Para Francisco de Assis
O contexto medieval foi marcado pela morte, quer pela insalubridade, quer pelas guerras. As ameaças da condenação eterna ganharam terreno.
É conhecida a forma de Francisco se referir à morte como ‘irmã’. Porém, isso não tira da morte seu aspecto amendrontador: “saibam todos que, onde quer e como quer que morra o homem em pecado mortal sem satisfação, se podia satisfazer e não satisfez, o diabo arrebata sua alma de seu corpo, com tanta angústia e tribulação, como ninguém pode saber, a não ser quem o sofre. E todos os talentos e poder e ciência, que pensava ter ser-lhe-ão tirados. E deixa-o para os parentes e amigos, e eles tomarão e dividirão sua riqueza e dirão depois: ‘Maldita seja sua alma, porque podia dar-nos e conseguir mais do que conseguiu’. Os vermes comem o corpo; e assim perde corpo e alma neste breve século e irá para o inferno, onde será atormentado sem fim” (2Fi 82-85).
Referindo-se ao modo de Francisco pensar a morte, há quem diga que “se conseguiu dominar a morte, isso não quer dizer que ele tenha transformado a sua natureza e feito dela um acontecimento trivial e agradável” (MATURA, 2002:184).
Por sua vez, o modo como ele próprio se defrontou com a morte também deve ser recordado, ainda com mais fôlego: “Louvado sejas, meu Senhor, por nossa irmã a Morte corporal, da qual homem algum pode escapar”.

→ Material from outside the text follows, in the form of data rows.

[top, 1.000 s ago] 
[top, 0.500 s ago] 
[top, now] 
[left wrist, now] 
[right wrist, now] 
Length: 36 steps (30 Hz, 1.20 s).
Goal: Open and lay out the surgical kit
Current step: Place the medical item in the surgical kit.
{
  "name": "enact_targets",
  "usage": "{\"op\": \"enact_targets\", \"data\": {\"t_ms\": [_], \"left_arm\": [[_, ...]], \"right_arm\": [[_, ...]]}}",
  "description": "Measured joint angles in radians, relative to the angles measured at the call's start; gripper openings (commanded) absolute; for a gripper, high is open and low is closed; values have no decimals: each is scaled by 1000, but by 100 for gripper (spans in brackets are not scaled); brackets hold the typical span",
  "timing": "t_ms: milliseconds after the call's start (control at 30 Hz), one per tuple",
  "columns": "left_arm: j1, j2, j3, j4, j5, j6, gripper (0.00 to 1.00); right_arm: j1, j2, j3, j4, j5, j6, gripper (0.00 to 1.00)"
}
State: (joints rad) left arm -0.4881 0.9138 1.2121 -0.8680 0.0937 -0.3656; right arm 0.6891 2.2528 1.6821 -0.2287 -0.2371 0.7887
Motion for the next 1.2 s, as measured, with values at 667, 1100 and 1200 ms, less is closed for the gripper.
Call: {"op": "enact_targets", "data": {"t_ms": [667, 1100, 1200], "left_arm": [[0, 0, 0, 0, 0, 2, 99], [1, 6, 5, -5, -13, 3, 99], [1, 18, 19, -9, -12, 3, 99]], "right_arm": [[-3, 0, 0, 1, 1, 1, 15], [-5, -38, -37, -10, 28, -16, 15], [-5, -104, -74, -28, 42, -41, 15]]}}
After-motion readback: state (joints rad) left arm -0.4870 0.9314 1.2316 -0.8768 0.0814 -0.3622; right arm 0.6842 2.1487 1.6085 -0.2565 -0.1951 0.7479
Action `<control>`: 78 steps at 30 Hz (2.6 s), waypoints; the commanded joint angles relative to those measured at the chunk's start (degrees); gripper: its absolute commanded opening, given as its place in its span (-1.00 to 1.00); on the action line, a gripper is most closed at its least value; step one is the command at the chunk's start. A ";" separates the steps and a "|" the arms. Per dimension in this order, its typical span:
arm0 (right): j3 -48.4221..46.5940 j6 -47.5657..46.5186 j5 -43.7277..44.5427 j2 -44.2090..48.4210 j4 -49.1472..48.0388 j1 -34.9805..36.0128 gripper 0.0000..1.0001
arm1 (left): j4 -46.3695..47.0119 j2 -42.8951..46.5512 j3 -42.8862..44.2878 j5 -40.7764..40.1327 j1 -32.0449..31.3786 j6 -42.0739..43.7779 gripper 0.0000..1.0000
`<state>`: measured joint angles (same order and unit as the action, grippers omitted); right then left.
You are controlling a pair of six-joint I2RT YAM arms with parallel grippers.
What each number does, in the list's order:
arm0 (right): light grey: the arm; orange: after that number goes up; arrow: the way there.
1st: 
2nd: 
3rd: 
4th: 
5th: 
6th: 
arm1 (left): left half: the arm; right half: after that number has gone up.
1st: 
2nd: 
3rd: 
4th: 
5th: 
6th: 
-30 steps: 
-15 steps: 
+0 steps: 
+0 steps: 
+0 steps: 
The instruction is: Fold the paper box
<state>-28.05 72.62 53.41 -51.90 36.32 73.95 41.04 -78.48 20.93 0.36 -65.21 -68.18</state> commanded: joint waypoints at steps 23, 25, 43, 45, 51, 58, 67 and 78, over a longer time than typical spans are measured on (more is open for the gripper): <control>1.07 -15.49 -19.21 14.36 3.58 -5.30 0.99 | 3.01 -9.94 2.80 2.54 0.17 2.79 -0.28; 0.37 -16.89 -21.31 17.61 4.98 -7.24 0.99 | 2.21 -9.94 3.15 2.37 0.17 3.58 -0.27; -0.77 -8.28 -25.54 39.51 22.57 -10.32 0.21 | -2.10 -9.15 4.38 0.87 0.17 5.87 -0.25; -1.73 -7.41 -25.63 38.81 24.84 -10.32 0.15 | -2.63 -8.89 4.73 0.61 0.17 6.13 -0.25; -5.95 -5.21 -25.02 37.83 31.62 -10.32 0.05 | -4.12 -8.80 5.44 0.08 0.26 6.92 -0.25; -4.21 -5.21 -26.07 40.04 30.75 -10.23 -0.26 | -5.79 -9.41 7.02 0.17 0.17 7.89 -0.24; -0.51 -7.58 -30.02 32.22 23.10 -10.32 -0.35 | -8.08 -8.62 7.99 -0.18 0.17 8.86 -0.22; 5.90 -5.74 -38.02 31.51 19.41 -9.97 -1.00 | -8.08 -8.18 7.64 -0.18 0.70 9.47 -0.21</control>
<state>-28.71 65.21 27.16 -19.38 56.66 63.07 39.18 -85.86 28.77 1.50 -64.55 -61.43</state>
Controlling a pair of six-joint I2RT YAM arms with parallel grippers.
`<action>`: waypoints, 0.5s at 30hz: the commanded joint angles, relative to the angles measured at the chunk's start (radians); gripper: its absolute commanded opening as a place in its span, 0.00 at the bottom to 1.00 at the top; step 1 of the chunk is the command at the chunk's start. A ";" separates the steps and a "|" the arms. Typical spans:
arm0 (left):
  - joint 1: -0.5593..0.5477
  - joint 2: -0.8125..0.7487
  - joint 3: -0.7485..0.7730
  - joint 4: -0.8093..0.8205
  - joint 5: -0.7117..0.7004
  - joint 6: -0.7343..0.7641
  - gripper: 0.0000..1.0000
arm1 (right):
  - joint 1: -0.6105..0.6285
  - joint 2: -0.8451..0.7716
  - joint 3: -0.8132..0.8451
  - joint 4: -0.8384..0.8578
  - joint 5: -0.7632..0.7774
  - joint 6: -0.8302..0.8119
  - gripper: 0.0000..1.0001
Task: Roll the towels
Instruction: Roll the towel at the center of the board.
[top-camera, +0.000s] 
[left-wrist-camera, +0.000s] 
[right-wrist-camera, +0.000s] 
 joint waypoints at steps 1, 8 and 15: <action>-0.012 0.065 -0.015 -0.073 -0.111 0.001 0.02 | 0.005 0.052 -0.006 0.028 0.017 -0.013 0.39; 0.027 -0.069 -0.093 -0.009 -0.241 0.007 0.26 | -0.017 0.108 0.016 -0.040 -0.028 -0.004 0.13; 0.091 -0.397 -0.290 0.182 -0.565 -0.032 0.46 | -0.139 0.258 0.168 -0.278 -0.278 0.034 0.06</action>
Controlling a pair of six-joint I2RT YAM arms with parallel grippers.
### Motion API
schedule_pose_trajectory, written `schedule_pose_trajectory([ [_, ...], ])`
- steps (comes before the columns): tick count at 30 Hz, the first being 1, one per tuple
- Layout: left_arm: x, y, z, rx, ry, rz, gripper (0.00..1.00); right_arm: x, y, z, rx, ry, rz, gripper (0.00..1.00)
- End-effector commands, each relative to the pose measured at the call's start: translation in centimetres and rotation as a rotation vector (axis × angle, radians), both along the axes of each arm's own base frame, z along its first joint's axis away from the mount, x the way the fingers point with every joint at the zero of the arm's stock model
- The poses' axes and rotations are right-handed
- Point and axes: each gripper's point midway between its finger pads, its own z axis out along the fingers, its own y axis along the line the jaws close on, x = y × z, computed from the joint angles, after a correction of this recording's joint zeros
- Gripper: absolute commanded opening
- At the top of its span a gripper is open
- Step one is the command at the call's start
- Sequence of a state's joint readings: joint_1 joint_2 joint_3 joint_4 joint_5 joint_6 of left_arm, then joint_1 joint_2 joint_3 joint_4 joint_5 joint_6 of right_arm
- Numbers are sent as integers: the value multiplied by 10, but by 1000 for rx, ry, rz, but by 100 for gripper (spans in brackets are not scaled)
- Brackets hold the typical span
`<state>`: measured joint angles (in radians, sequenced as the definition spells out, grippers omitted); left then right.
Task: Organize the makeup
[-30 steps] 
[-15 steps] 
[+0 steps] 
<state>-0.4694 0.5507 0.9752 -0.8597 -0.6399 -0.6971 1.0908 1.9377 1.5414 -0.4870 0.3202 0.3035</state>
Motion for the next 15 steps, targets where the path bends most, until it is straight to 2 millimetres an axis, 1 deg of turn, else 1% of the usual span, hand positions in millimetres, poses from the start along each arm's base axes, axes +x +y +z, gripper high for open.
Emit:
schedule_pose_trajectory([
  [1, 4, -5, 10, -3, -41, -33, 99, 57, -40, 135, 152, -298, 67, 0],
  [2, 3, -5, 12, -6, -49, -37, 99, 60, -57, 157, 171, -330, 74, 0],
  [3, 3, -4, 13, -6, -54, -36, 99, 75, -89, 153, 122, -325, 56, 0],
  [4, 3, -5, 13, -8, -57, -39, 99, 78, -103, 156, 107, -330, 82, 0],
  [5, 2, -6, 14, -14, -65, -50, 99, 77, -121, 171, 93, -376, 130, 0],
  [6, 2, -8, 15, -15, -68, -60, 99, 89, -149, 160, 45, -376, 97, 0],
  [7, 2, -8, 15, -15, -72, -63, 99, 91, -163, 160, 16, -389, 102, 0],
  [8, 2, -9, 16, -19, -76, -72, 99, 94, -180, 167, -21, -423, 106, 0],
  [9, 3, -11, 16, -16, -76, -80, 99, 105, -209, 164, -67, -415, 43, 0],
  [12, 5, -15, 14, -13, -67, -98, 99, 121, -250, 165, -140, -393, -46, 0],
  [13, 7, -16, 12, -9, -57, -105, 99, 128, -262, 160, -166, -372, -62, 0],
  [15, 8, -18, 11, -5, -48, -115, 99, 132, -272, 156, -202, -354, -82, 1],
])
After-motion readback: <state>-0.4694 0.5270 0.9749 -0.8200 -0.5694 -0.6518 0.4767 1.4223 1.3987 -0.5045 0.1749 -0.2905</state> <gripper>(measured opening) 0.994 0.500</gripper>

Na Cantata “O Peregrino de Assis”, soa de forma bela o modo de encarar este esta nossa ‘irmã’: “que a nossa irmã morte seja bem acolhida como a gente acolhe o sono, depois de um dia bem ocupado”.
Conclusão
A dura realidade de morte vem preenchida por um sentido maior a partir da experiência de Cristo Jesus, que antes de ter sua vida tirada, a doou, em favor de muitos.
A fé na Ressurreição, longe de nos levar ao menosprezo das realidades terrestres, nos chama ao empenho em favor da vida, não como uma abstração, mas no mais concreto das necessidades humanas.
A vida futura já teve seu início mediante a ressurreição do Filho de Deus, o qual nos amou antes que nós o amássemos, e que na plenitude dos tempos, se encarnou, nascendo de uma mulher, submetido a uma lei, a fim de remir os que estavam sob a lei, para que recebêssemos a sua adoção. ‘A prova de que sois filhos é que Deus enviou aos vossos corações o Espírito de seu Filho, que clama: Aba, Pai!’ (Cf. Gl 4, 4-6).
Por fim, relembremos mais uma vez as palavras de Renoldo Blank: “O plano salvífico de Jesus é este: que nele e por meio dele cheguemos a nossa plenificação. Esta, no entanto, não é o resultado de centenas e milhares de vidas, vividas no decorrer de sempre novas reencarnações. Ela é dom e graça de um Deus que ama. De um Deus que se apaixonou por nós e que, por causa disso, nos ressuscitará depois de uma única vida, para que sejamos para sempre unidos a ele. Unidos com aquele que nos ama num êxtase de amor, pelo qual o apóstolo Paulo, balbuciando, só consegue dizer que ‘nem o ouvido ouviu, nem jamais penetrou no coração do homem, o que Deus preparou para aqueles que o amam (1Cor 2,9)”(BLANK, 2003: 96).
Fontes
João XXIII, Discurso de Abertura do Concílio Vaticano II, in AAS 54 (1962), 785-795.
João Paulo II, Evangelium Vitae, 1995.
Leonardo BOFF, «Evangelizar a partir das culturas oprimidas», in Paulo Suess (org.) Culturas e Evangelização, Loyola, São Paulo 1991.
Renold BLANK, Esperança além da Esperança, Paulinas, são Paulo, 2003.
Thaddée MATURA, Francisco de Assis: mensagem de seus escritos, editorial Franciscana, Braga 2002.